12. Recommendations and Reasons
The PBAC recommended inclusion in the NIP of this new presentation
of Hib – Men C vaccine under the same conditions as the
existing single antigen Hib and Men C vaccines, at the price
proposed in the submission.
The PBAC noted the results of a randomised controlled trial (study
016) comparing a single dose of the combination Hib with Men C
(Hib/Men C) vaccine with concurrent separate doses of Hib and Men C
given at 12 months of age.
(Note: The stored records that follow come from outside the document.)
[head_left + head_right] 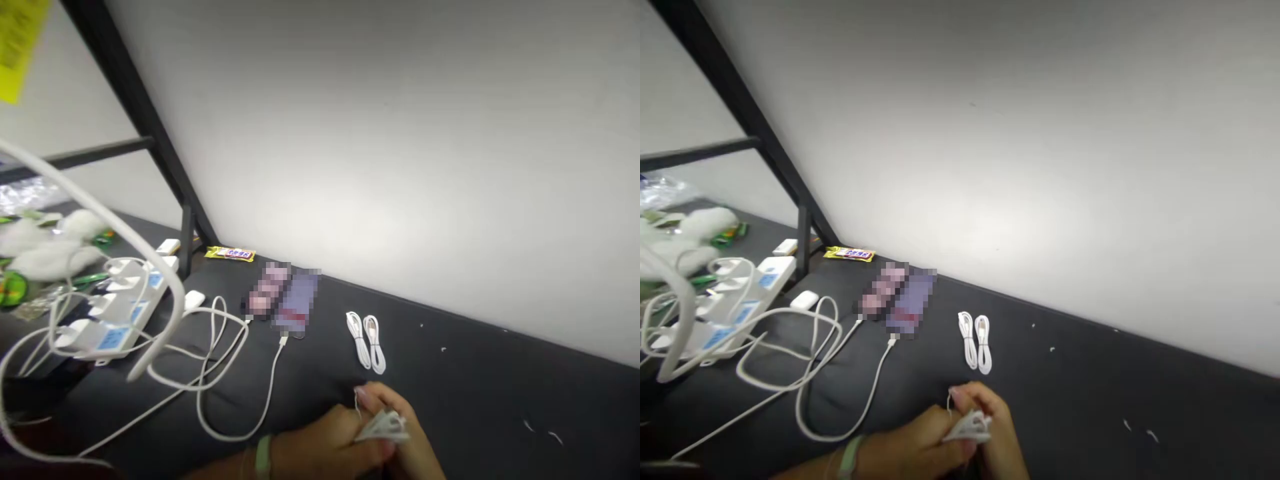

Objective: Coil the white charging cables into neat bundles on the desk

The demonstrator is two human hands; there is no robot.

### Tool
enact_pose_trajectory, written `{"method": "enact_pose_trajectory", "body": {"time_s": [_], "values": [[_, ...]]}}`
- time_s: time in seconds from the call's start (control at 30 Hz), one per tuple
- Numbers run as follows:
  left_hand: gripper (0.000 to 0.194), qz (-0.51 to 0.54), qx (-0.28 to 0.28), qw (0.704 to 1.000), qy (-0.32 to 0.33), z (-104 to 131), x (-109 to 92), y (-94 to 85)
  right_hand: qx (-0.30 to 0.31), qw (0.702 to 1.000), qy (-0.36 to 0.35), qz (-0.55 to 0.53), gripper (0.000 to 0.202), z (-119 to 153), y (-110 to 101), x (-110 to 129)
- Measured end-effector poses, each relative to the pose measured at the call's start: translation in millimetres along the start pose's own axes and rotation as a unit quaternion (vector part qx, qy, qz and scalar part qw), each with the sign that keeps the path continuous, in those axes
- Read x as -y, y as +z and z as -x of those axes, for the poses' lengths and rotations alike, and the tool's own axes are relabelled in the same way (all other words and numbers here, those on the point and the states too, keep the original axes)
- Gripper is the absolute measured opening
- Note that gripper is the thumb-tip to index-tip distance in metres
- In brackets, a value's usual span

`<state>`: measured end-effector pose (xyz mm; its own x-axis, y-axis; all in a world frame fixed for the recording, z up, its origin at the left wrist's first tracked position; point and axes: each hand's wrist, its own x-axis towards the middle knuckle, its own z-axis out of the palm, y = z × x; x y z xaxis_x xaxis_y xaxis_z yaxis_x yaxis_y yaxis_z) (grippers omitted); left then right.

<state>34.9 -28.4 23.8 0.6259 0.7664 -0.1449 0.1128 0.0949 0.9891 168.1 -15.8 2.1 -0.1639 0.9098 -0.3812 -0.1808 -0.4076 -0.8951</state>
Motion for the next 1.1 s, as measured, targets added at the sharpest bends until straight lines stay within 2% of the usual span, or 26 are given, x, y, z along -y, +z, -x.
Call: {"method": "enact_pose_trajectory", "body": {"time_s": [0.13,0.27,0.4,0.6,0.77,0.93,1.1], "values": [[0.036,0.004,-0.012,1.000,0.000,0,2,-1.0,0.010,0.999,0.052,0.008,0.030,-3,-8,0],[0.037,-0.012,-0.037,0.999,0.019,0,1,-3.3,0.030,0.996,-0.006,0.087,0.026,-5,-17,7],[0.031,-0.043,-0.023,0.999,0.020,1,-3,-6.1,0.042,0.989,-0.061,0.130,0.025,-5,-20,10],[0.029,-0.044,-0.009,0.999,-0.001,2,-6,-9.9,0.035,0.988,-0.079,0.132,0.026,-6,-18,5],[0.030,-0.027,0.000,1.000,0.001,2,-4,-12.5,0.044,0.986,-0.098,0.129,0.024,-3,-16,11],[0.035,-0.009,-0.057,0.998,-0.006,1,-6,-17.4,0.048,0.975,-0.134,0.169,0.020,0,-17,18],[0.035,0.014,-0.104,0.994,-0.017,0,-7,-24.1,0.064,0.968,-0.124,0.211,0.020,1,-18,21]]}}
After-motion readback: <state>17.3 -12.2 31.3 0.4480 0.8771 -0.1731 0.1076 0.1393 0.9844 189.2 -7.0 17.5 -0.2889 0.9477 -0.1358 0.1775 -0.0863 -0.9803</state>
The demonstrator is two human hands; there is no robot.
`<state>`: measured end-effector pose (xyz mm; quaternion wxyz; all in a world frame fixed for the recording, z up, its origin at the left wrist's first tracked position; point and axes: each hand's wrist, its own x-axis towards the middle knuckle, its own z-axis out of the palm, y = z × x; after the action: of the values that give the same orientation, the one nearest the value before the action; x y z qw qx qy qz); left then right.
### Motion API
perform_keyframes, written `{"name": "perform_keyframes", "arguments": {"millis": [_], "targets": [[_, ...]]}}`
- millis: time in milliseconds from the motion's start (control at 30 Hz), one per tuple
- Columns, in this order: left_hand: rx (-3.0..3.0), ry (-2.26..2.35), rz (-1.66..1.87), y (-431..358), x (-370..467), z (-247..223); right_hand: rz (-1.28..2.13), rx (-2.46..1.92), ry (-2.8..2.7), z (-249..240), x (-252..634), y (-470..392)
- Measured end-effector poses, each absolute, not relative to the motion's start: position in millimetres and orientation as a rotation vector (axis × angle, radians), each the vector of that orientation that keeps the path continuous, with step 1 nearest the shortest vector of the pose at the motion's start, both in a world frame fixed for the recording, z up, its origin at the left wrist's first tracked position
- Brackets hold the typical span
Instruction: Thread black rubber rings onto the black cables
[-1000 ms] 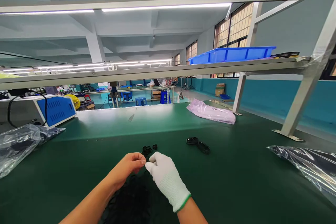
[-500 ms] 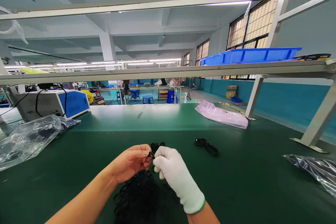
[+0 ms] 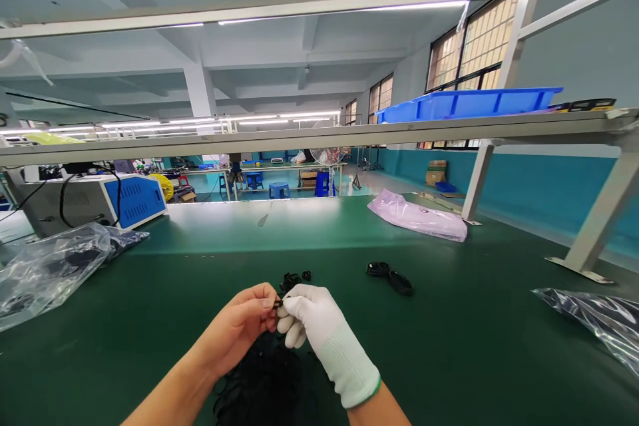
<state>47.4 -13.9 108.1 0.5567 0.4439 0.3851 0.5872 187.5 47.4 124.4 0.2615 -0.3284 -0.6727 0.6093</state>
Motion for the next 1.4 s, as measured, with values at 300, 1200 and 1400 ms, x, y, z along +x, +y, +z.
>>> {"name": "perform_keyframes", "arguments": {"millis": [300, 1200, 1400], "targets": [[1.398, 1.645, 1.560, -11.9, 36.2, 97.0, 1.494, -1.144, -1.975, 127.3, 181.6, 37.8], [1.213, 1.507, 0.994, 65.6, 37.4, 36.5, 0.936, -1.399, -2.174, 111.2, 222.4, 73.3], [1.057, 1.308, 1.160, 45.6, 39.6, 44.9, 1.116, -1.335, -2.125, 101.6, 206.4, 74.0]]}}
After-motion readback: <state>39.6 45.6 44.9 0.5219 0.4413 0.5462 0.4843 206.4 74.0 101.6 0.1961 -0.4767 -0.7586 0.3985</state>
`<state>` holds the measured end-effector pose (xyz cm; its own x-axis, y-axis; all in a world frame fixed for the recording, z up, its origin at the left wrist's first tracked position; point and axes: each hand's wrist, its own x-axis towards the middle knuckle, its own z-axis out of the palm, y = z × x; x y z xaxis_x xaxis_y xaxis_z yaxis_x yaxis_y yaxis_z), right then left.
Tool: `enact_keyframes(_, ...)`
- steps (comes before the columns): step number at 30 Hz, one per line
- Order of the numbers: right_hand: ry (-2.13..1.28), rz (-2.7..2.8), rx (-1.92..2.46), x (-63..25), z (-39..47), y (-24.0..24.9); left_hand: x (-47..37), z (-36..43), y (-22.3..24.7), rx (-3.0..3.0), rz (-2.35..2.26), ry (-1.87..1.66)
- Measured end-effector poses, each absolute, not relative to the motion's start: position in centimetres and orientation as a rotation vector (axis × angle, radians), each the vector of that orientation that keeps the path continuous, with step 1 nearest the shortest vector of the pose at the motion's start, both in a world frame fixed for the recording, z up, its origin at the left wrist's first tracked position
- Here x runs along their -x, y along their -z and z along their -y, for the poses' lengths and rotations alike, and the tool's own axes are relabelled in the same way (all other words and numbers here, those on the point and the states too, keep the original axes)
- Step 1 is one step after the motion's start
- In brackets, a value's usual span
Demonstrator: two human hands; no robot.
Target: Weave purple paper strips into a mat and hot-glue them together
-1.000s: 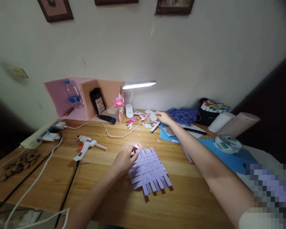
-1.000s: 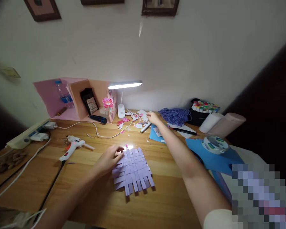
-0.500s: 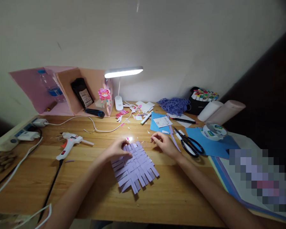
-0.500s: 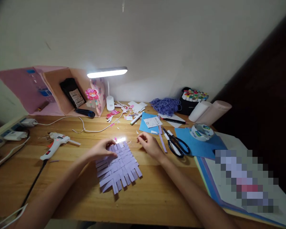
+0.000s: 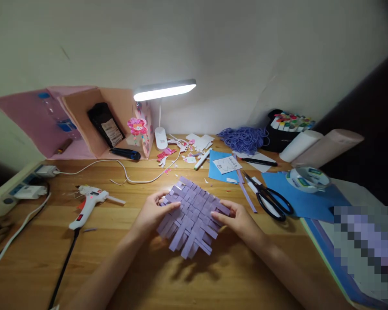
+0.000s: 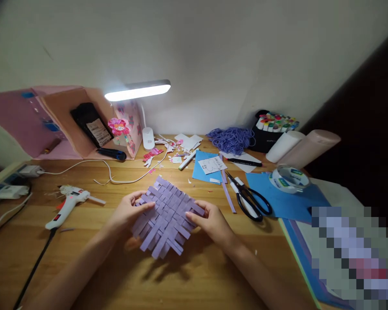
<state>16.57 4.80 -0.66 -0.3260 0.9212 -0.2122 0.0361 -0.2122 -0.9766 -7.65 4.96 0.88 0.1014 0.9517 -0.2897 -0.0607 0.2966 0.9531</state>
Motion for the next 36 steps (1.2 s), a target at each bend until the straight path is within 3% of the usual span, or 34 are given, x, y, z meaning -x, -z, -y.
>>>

The PBAC noted that, whilst not
statistically significant, higher GMT and GMC were achieved with
the separate vaccines than with the conjugate Hib/Men C vaccine.
For GMC, anti-PRP (Hib) levels were higher with the separate
vaccines. For GMT, the rSBA-Men C levels were also higher with the
separate vaccines. The PBAC accepted ATAGI’s view that the
combined Hib/Men C vaccine was non-inferior to the separate
vaccines and offered equivalent protection compared to the
monovalent vaccines. However, committee members noted that the
comparative durability of effect was uncertain.
The PBAC noted that there appeared to be fewer local and systemic
adverse reactions with the combination than with the separate
vaccines.
The PBAC noted that combination vaccines can interfere with the
response to other vaccines, while recognising that there was no
evidence of interference with measles mumps and rubella or
Synflorix® (a pneumococcal vaccine) vaccines. This
would be a consideration for vaccines that may be listed on the NIP
in the future.
13. Context for Decision
The PBAC helps decide whether and, if so, how medicines should be
subsidised in Australia. It considers submissions in this context.
A PBAC decision not to recommend listing or not to recommend
changing a listing does not represent a final PBAC view about the
merits of the medicine. A company can resubmit to the PBAC or seek
independent review of the PBAC decision.
14. Sponsor’s Comment
The sponsor is happy with the outcome.